Not Your Father's Talmud

Rabbi Adam Chalom of Kol Hadash Humanistic Congregation in suburban Chicago explores the Talmud from a Humanistic perspective, one page a day.

Location: Highland Park, Illinois, United States

Rabbi Adam Chalom is the Rabbi of Kol Hadash Humanistic Congregation in suburban Chicago. He is also the Assistant Dean for the International Institute for Secular Humanistic Judaism.

Monday, July 18, 2005

Shabbat 77 – A Purpose for Everything

Rudyard Kipling wrote an entire series of “Just So” stories, where he explained how certain things in the world today came to be. And there are many stories like this today: how the Zebra got its stripes, why the mosquito buzzes in your ear, and so on. Evolutionary biologists have their own take on this literary genre, explaining the “evolutionary advantages” of features like the zebra’s stripes or opposable thumbs as why the animals are the way they are today. And Creationists believe that, in the words of today’s Talmud page, God “in his world did not create one thing in vain” or without a purpose.

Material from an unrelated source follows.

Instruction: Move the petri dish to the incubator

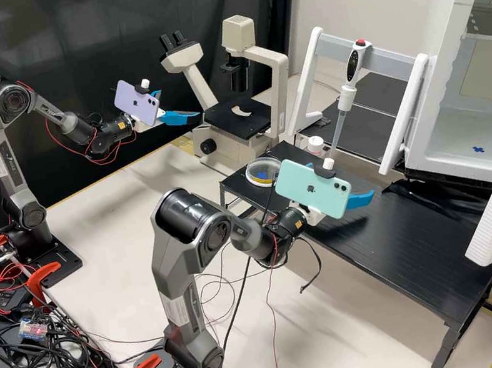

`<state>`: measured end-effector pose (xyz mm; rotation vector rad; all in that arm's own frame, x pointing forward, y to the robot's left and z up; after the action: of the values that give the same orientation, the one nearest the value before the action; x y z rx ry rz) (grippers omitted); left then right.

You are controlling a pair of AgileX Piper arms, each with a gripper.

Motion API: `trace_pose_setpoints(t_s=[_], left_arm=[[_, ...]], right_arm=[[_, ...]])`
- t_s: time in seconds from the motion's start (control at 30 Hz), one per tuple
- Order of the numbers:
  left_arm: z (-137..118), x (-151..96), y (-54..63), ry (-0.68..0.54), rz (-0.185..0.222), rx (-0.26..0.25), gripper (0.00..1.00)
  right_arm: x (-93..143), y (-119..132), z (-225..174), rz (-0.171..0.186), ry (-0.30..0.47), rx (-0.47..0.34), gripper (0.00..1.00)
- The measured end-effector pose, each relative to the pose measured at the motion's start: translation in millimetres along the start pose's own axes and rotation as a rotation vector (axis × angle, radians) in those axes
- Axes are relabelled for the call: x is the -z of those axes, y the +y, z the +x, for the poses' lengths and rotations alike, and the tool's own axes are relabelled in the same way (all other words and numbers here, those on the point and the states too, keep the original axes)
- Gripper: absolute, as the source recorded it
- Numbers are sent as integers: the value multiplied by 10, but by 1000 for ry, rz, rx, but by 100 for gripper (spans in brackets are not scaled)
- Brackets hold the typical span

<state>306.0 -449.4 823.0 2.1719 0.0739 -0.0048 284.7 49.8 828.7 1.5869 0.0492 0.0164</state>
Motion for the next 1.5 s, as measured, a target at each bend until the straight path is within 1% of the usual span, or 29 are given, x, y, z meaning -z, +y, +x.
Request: trace_pose_setpoints(t_s=[0.03, 0.1, 0.13, 0.2, 0.23, 0.3, 0.43, 0.5, 0.6, 0.73, 0.83, 0.9, 1.1, 1.27, 1.3, 1.37, 1.4, 1.5], left_arm=[[0, 0, 0, 0, 0, 0, 100], [0, 0, 0, 0, 0, 0, 100], [0, 0, 0, 0, 0, 0, 100], [0, 0, 0, 0, 0, 0, 100], [0, 0, 0, 0, 0, 0, 100], [0, 0, 0, 0, 0, 0, 100], [0, 0, 0, 0, 0, 0, 100], [0, 0, 0, 0, 0, 0, 100], [0, 0, 0, 0, 0, 0, 100], [0, 0, 0, 0, 0, 0, 100], [0, 0, 0, 0, 0, 0, 100], [0, 0, 0, 0, 0, 0, 100], [0, 0, 0, 0, 0, 0, 100], [0, 0, 0, 0, 0, 0, 100], [0, 0, 0, 0, 0, 0, 100], [0, 0, 0, 0, 0, 0, 100], [0, 0, 0, 0, 0, 0, 100], [0, 0, 0, 0, 0, 0, 100]], right_arm=[[46, -1, -29, 4, 26, 2, 100], [112, -10, -81, -1, 62, 0, 100], [136, -23, -103, 0, 72, 5, 100], [247, -90, -192, -4, 122, 24, 100], [268, -97, -214, -3, 133, 23, 100], [355, -146, -279, -14, 176, 37, 100], [453, -256, -364, -38, 222, 59, 100], [505, -322, -393, -64, 250, 80, 100], [559, -397, -414, -74, 277, 106, 100], [572, -533, -401, -76, 289, 154, 100], [531, -656, -373, -88, 278, 206, 100], [501, -727, -344, -85, 270, 240, 100], [428, -845, -302, -91, 248, 295, 100], [408, -888, -296, -72, 244, 321, 100], [410, -888, -292, -66, 247, 325, 0], [408, -886, -278, -63, 250, 328, 0], [410, -889, -267, -68, 255, 331, 0], [413, -877, -252, -57, 261, 338, 0]])
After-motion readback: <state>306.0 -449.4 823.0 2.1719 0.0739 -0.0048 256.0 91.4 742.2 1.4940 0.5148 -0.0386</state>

Thus we learn, according to Rab Judah in Rab’s name, that the snail exists to serve as a remedy for a scab, the fly to treat hornet stings, the mosquito for serpent bites, and spiders for scorpion stings. And Rab Judah also told Rabbi Zera “the secrets of the universe”: Why do goats walk before sheep? Like in Genesis, the dark precedes the light. Why do camels have short tails? Because they eat thorns and a long tail would be caught. Why is the ox’s tail long? To swat off the flies. Why is a chicken’s lower eyelid bent upwards? To keep out the dust from living in the rafters. Many of these are either rabbinic versions of “just so” stories, or part of the theology that the world exists for human benefit and use – either non-scientific or an incitement to human entitlement. But some of these explanations do make sense from an evolutionary perspective, like the ox’s tail. More proof that close observers of the universe, even coming from very different perspectives, can come to similar conclusions.

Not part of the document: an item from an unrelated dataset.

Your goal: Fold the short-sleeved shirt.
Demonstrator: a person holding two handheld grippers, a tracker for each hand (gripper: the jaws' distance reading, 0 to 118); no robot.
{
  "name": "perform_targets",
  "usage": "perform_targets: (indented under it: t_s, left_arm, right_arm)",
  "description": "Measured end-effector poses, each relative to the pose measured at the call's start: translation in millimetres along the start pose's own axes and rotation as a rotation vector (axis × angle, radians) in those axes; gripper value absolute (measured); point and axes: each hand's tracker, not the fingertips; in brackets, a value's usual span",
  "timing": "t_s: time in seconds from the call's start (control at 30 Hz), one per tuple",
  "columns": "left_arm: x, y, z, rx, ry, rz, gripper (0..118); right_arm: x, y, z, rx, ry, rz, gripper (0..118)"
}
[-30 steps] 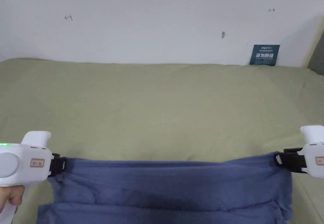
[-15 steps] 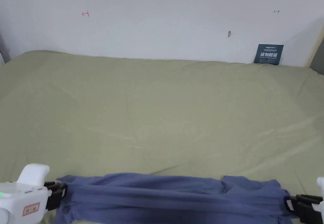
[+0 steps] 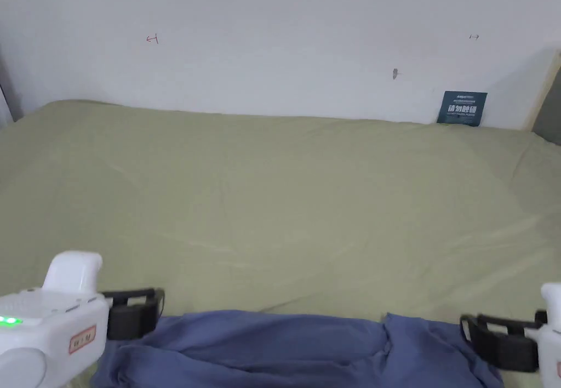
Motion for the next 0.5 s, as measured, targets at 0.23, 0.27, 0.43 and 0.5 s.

In the same vein, there are a whole series of puns or popular etymologies on today’s page – thus levusha [outer garment] is like lo busha [no shame], darga [stairs or ladder] is like derekh gag [way to the roof], etc. In some cases, the linguistic connection is clear – because Hebrew and Aramaic are both Semitic languages, their vocabularies and grammar are very similar. And because Semitic languages use a three-letter root system for word-concepts, the same three letters in different combinations can mean similar concepts. For example, Shalom is peace, shalem is complete, l’shalem is to pay, mushlam is perfect, etc.

All in all, an entertaining diversion from the picayune details of materials allowed out of the private domain on Shabbat!